**Work instructions:**
Every line in the entries where "below" is found should be copied.

── Data in this exercise

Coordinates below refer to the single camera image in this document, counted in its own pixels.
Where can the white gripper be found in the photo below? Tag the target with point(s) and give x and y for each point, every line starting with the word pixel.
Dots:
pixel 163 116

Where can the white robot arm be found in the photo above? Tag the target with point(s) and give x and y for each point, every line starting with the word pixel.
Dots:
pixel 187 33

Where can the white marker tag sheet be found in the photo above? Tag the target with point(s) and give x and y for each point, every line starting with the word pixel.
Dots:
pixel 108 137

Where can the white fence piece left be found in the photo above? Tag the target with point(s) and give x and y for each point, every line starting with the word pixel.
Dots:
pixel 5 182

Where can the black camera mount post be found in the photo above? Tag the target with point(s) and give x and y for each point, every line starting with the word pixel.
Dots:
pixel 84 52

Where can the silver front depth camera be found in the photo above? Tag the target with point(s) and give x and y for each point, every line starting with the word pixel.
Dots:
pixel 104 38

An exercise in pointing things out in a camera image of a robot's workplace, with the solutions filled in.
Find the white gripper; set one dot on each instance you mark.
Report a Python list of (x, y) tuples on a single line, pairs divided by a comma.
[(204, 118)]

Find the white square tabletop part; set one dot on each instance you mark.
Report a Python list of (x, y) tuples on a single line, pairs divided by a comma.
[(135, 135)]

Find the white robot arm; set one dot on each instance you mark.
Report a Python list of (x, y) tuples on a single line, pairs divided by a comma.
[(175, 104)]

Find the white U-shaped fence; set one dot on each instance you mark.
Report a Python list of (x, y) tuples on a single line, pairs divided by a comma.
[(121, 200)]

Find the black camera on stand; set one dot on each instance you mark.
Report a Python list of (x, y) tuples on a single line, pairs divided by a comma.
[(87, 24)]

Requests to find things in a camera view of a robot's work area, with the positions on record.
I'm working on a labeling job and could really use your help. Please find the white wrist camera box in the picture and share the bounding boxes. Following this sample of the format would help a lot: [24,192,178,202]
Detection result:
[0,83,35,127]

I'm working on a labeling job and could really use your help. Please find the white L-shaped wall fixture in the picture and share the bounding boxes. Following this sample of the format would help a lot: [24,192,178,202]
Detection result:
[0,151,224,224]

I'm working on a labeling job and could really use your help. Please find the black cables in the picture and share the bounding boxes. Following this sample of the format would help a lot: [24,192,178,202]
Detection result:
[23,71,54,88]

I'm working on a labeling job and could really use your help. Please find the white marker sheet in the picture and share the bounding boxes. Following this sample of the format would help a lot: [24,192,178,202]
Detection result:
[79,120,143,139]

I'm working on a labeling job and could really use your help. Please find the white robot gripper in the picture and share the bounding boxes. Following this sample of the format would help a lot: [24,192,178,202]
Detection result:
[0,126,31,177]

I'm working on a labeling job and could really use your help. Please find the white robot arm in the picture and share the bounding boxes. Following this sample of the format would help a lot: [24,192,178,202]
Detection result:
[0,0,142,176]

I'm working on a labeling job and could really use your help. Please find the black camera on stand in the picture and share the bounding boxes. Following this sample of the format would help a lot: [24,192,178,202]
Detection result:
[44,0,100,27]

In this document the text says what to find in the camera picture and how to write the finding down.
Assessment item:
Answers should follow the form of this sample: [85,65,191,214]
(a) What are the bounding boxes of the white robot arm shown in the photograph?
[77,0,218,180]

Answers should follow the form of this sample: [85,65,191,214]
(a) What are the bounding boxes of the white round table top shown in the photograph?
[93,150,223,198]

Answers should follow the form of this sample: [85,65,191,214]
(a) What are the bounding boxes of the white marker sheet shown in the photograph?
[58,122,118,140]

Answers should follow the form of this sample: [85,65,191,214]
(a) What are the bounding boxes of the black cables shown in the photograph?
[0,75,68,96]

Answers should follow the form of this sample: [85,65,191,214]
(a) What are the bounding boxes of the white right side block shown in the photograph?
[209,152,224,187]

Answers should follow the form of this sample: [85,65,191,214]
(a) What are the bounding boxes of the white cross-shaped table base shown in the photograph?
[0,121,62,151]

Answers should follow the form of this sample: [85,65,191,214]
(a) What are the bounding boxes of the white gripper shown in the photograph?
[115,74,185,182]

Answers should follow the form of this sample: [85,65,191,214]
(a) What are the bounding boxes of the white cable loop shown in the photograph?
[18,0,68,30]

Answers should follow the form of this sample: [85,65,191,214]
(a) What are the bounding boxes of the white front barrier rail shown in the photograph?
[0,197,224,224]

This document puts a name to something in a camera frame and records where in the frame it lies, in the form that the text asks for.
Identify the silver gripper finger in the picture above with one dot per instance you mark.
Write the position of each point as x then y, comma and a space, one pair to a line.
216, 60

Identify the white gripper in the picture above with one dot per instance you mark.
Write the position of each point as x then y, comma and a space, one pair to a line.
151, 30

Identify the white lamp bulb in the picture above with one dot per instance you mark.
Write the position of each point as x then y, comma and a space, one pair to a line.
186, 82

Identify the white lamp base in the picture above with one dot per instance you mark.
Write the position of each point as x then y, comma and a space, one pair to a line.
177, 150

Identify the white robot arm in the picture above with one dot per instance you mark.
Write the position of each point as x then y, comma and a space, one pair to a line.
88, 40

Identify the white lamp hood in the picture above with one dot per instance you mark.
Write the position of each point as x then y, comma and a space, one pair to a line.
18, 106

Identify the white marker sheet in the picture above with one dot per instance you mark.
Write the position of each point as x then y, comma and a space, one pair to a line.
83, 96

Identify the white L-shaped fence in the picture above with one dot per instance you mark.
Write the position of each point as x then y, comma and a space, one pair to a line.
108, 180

────
── Data in this exercise

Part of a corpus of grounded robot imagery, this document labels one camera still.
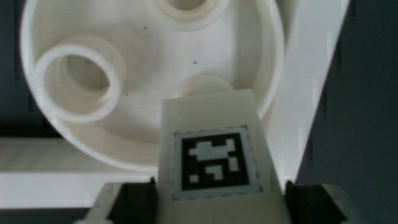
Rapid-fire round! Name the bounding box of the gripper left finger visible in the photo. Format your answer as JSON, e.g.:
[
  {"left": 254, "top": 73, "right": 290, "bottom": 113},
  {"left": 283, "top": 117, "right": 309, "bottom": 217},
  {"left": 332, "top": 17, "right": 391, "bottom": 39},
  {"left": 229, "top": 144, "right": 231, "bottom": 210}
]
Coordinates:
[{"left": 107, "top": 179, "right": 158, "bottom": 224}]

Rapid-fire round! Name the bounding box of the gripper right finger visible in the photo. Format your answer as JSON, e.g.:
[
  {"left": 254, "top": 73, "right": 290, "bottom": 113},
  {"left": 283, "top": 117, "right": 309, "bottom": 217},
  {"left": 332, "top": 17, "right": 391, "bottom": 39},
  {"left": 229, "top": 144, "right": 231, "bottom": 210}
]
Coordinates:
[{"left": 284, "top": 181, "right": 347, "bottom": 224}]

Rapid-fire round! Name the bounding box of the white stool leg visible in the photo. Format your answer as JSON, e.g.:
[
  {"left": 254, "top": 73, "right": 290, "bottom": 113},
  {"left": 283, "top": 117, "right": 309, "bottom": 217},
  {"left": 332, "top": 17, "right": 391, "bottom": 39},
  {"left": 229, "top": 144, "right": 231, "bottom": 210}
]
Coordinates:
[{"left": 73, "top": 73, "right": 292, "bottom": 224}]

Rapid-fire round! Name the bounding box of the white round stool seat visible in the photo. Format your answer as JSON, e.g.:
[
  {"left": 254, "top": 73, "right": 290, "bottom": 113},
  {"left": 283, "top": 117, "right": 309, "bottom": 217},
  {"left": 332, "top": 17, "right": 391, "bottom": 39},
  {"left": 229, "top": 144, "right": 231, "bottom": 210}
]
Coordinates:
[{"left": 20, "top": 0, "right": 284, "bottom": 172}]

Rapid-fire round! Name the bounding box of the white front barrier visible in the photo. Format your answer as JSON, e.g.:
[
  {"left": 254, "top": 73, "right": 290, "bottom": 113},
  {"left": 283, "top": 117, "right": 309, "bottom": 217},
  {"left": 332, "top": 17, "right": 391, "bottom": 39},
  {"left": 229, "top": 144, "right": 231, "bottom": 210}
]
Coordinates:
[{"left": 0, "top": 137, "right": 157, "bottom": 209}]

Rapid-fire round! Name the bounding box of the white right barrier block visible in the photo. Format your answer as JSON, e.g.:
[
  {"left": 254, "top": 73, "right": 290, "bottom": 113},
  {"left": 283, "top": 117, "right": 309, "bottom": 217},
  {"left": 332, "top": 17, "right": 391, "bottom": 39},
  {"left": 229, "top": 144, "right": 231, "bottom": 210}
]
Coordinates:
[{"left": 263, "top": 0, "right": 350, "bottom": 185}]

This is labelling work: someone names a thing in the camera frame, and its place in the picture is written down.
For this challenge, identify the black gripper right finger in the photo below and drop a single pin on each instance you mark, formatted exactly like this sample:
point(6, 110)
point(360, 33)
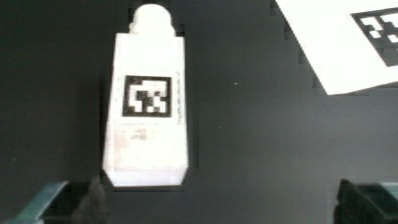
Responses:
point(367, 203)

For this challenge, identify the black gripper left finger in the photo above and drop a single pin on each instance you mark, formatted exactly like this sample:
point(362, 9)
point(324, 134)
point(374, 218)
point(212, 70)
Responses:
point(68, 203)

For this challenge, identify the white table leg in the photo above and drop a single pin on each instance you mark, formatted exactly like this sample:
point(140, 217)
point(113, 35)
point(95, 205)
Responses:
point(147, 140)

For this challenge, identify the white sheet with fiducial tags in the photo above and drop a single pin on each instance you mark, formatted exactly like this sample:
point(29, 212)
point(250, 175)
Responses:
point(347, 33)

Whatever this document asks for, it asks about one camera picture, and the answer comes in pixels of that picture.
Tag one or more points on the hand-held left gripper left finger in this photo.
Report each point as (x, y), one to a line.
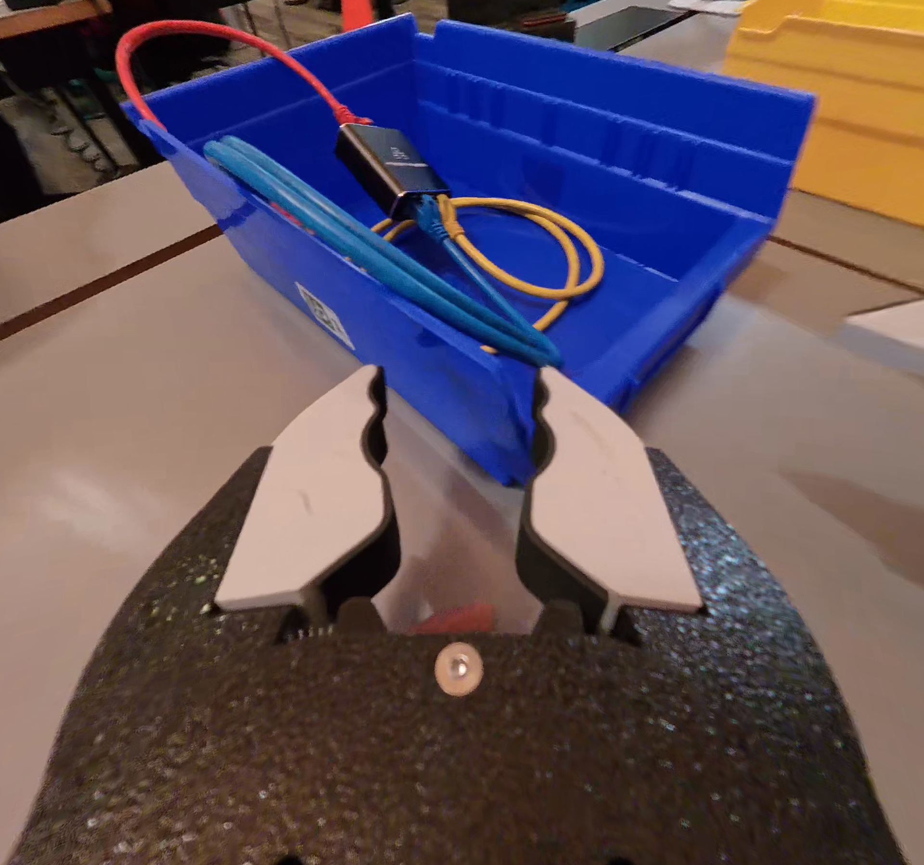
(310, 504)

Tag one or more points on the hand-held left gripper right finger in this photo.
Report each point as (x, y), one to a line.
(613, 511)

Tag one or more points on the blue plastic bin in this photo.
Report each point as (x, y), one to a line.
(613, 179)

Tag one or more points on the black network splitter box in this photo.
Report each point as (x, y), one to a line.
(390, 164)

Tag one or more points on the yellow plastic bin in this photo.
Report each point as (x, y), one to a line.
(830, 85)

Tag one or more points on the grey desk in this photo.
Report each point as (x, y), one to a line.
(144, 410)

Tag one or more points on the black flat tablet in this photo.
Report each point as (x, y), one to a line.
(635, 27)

────

**Output of the task:**
Coordinates below refer to the single camera image in this document, counted in its own pixels.
Where can the white gripper be found in the photo below? Tag the target with point(s) and give x and y for each point, every line starting with the word pixel.
For this challenge, identify the black gripper right finger in the photo below and drop a single pin on each instance you mark, formatted exactly like this sample:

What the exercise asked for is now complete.